Records to process.
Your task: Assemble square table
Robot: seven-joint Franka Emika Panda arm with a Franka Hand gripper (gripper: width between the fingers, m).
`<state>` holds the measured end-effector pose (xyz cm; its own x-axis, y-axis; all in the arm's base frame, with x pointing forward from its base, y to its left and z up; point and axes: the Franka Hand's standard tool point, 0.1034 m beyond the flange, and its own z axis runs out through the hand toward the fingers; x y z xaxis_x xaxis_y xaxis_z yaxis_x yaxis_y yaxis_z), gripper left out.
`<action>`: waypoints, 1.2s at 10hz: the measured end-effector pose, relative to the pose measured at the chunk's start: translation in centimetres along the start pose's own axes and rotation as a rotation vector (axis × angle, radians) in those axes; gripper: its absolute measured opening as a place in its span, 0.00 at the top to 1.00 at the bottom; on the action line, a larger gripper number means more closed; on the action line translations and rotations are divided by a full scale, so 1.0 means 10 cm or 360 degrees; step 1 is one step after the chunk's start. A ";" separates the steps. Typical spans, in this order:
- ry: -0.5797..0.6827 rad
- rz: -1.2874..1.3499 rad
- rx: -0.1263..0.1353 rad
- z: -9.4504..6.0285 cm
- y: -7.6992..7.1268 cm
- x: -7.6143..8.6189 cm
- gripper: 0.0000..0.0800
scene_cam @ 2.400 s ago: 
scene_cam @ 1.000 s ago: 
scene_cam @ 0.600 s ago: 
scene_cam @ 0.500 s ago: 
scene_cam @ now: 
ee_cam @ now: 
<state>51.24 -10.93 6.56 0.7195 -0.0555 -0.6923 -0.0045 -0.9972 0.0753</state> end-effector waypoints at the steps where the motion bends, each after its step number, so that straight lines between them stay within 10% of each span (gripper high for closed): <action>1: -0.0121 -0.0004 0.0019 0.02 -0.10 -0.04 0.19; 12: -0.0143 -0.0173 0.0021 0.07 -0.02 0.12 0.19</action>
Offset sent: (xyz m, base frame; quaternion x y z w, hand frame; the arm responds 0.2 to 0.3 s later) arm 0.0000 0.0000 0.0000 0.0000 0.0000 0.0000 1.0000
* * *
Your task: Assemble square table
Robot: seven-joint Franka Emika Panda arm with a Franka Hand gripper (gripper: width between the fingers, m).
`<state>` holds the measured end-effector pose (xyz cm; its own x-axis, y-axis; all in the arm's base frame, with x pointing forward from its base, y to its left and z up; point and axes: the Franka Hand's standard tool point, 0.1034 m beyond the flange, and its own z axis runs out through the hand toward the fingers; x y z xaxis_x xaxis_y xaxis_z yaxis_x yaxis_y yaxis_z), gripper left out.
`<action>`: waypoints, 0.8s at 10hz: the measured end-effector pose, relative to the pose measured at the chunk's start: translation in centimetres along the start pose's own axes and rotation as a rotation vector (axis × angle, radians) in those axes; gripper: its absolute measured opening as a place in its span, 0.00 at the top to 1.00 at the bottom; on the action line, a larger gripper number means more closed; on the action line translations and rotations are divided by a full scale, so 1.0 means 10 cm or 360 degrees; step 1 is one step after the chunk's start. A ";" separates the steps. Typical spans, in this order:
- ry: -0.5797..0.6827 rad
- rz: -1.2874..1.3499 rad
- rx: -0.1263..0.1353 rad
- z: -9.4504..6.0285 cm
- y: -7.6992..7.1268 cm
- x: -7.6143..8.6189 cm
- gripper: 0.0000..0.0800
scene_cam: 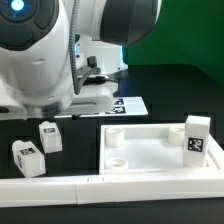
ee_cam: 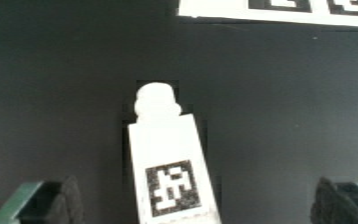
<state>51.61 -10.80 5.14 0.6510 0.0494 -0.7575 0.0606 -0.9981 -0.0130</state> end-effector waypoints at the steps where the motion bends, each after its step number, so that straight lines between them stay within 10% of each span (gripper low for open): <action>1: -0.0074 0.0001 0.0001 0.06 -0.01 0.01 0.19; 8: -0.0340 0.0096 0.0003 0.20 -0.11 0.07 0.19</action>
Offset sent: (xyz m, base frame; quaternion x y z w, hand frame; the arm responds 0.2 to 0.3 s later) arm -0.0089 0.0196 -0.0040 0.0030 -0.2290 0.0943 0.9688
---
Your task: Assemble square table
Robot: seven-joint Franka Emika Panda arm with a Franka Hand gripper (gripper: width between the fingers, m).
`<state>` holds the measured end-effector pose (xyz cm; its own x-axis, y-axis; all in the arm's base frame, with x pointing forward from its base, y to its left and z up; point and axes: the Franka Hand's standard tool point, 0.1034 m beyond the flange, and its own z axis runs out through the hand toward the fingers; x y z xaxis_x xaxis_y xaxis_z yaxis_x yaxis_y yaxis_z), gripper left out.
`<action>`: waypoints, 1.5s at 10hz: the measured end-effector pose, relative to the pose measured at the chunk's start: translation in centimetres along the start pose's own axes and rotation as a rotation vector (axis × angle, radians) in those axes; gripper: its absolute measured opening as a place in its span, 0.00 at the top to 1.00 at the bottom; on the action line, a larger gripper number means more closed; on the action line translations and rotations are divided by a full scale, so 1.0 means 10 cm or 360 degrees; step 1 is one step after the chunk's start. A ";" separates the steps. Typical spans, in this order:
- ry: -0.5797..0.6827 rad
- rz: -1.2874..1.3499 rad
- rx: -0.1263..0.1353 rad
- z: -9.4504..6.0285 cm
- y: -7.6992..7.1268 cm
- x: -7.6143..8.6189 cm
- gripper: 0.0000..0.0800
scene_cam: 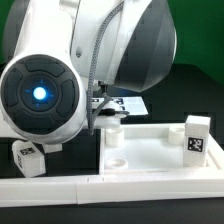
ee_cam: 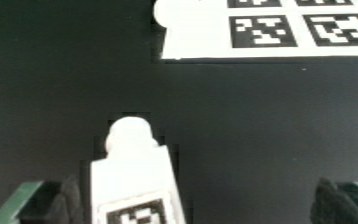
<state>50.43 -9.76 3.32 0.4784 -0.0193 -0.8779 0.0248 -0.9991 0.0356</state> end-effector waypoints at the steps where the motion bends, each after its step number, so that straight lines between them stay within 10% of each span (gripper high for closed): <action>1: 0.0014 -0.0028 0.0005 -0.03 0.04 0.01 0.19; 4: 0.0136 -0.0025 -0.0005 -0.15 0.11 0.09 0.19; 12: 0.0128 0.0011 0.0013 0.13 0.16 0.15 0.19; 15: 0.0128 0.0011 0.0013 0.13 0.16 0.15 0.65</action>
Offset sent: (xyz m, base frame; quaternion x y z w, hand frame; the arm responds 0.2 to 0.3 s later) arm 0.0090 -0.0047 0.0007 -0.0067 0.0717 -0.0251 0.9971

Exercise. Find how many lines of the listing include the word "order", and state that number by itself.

Answer for this exercise. 3